→ What you should do:
Copy out exactly the lines spanning the line with "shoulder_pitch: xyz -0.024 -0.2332" to the line with "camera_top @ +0", inclusive, from the data underneath, with no pictures.
================================
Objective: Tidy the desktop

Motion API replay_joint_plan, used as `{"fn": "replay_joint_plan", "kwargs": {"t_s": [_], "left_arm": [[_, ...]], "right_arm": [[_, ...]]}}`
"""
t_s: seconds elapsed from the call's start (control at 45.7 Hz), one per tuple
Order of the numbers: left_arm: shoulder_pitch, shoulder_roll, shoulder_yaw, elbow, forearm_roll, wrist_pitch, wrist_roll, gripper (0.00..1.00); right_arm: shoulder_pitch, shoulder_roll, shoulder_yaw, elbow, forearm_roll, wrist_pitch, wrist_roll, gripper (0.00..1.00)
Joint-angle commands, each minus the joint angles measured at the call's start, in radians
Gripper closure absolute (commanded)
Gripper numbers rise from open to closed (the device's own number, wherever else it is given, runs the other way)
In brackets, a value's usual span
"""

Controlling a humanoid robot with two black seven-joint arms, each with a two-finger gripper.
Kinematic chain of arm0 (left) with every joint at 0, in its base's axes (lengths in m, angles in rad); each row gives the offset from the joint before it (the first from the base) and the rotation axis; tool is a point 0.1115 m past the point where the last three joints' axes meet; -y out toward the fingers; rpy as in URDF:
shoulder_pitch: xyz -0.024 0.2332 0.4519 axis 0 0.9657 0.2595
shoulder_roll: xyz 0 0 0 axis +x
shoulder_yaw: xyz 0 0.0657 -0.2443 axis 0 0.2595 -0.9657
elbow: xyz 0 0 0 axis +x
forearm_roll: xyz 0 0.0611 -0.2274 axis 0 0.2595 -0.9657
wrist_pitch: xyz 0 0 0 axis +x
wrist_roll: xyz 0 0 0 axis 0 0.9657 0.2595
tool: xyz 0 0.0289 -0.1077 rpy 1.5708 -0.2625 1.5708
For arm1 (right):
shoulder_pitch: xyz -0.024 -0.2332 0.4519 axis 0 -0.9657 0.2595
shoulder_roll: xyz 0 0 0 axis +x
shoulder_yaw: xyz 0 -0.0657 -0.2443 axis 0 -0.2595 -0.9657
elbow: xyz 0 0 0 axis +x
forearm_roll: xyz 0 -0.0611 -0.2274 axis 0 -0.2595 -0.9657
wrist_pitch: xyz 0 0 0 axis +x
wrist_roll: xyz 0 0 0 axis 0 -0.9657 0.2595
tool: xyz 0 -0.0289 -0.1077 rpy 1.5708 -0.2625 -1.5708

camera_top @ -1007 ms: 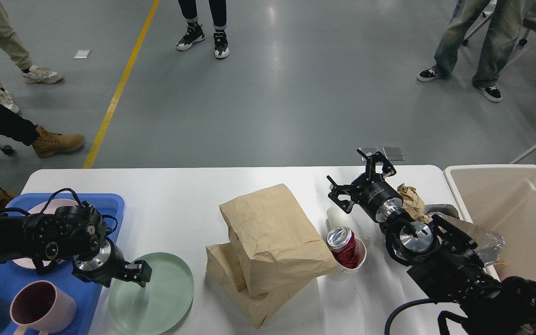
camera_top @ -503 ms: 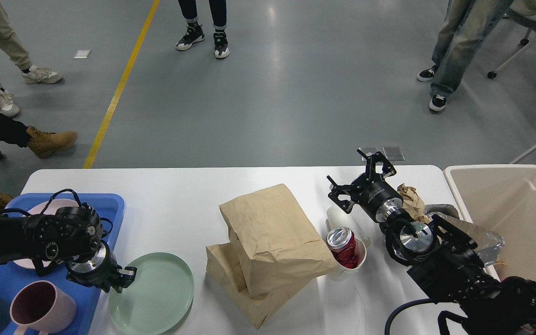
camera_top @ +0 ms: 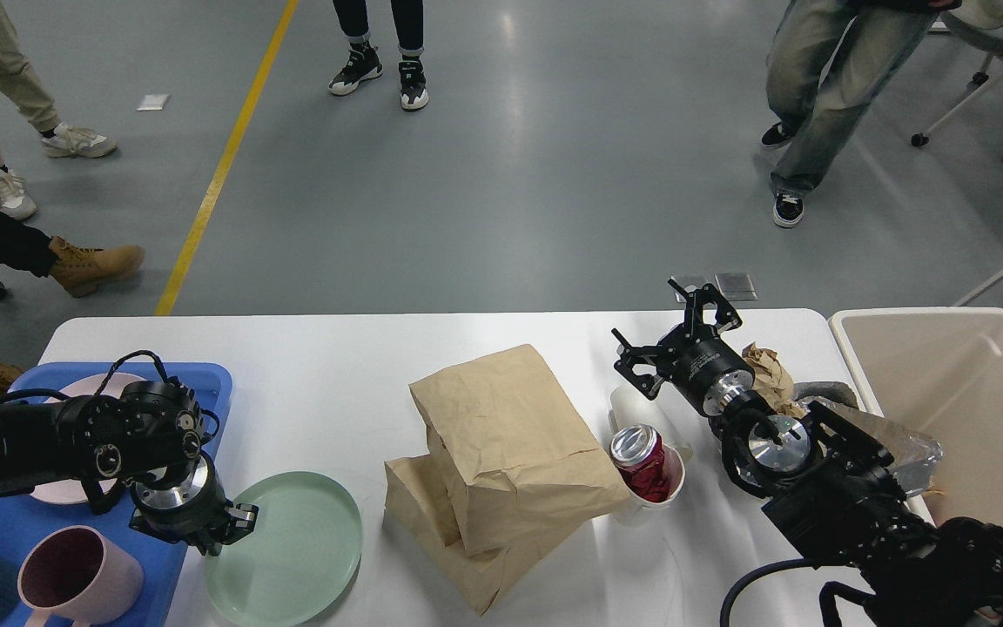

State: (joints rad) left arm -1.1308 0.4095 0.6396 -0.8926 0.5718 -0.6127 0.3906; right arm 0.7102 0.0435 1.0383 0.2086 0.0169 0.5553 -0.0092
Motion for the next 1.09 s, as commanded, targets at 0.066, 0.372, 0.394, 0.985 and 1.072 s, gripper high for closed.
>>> {"fn": "replay_joint_plan", "kwargs": {"t_s": [0.066, 0.372, 0.394, 0.985, 1.072], "left_arm": [[0.000, 0.000, -0.001, 0.000, -0.001, -0.009, 0.010, 1.00], [-0.015, 0.005, -0.005, 0.000, -0.003, -0.064, 0.007, 1.00], [-0.017, 0.006, -0.006, 0.000, -0.003, -0.070, 0.007, 1.00], [-0.145, 0.051, -0.069, -0.002, -0.069, -0.248, 0.004, 1.00], [-0.175, 0.078, -0.067, -0.008, -0.070, -0.277, -0.002, 1.00]], "right_arm": [[0.000, -0.001, -0.001, 0.000, 0.000, 0.000, 0.000, 0.00], [0.000, 0.001, -0.001, 0.000, 0.000, 0.000, 0.000, 0.00], [0.000, 0.001, 0.000, 0.000, 0.000, 0.000, 0.000, 0.00], [0.000, -0.001, 0.000, 0.000, 0.000, 0.000, 0.000, 0.00], [0.000, -0.001, 0.000, 0.000, 0.000, 0.000, 0.000, 0.00]]}}
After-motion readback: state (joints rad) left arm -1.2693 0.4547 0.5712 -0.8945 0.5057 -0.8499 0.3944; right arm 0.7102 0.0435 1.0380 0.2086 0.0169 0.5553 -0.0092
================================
→ Answer space:
shoulder_pitch: xyz -0.024 -0.2332 0.4519 axis 0 -0.9657 0.2595
shoulder_roll: xyz 0 0 0 axis +x
shoulder_yaw: xyz 0 -0.0657 -0.2443 axis 0 -0.2595 -0.9657
elbow: xyz 0 0 0 axis +x
forearm_roll: xyz 0 -0.0611 -0.2274 axis 0 -0.2595 -0.9657
wrist_pitch: xyz 0 0 0 axis +x
wrist_roll: xyz 0 0 0 axis 0 -0.9657 0.2595
tool: xyz 0 -0.0289 -0.1077 rpy 1.5708 -0.2625 -1.5708

camera_top @ -1007 ms: 
camera_top @ -503 ms: 
camera_top @ +0 ms: 

Nothing remains to be done, and the exercise is complete.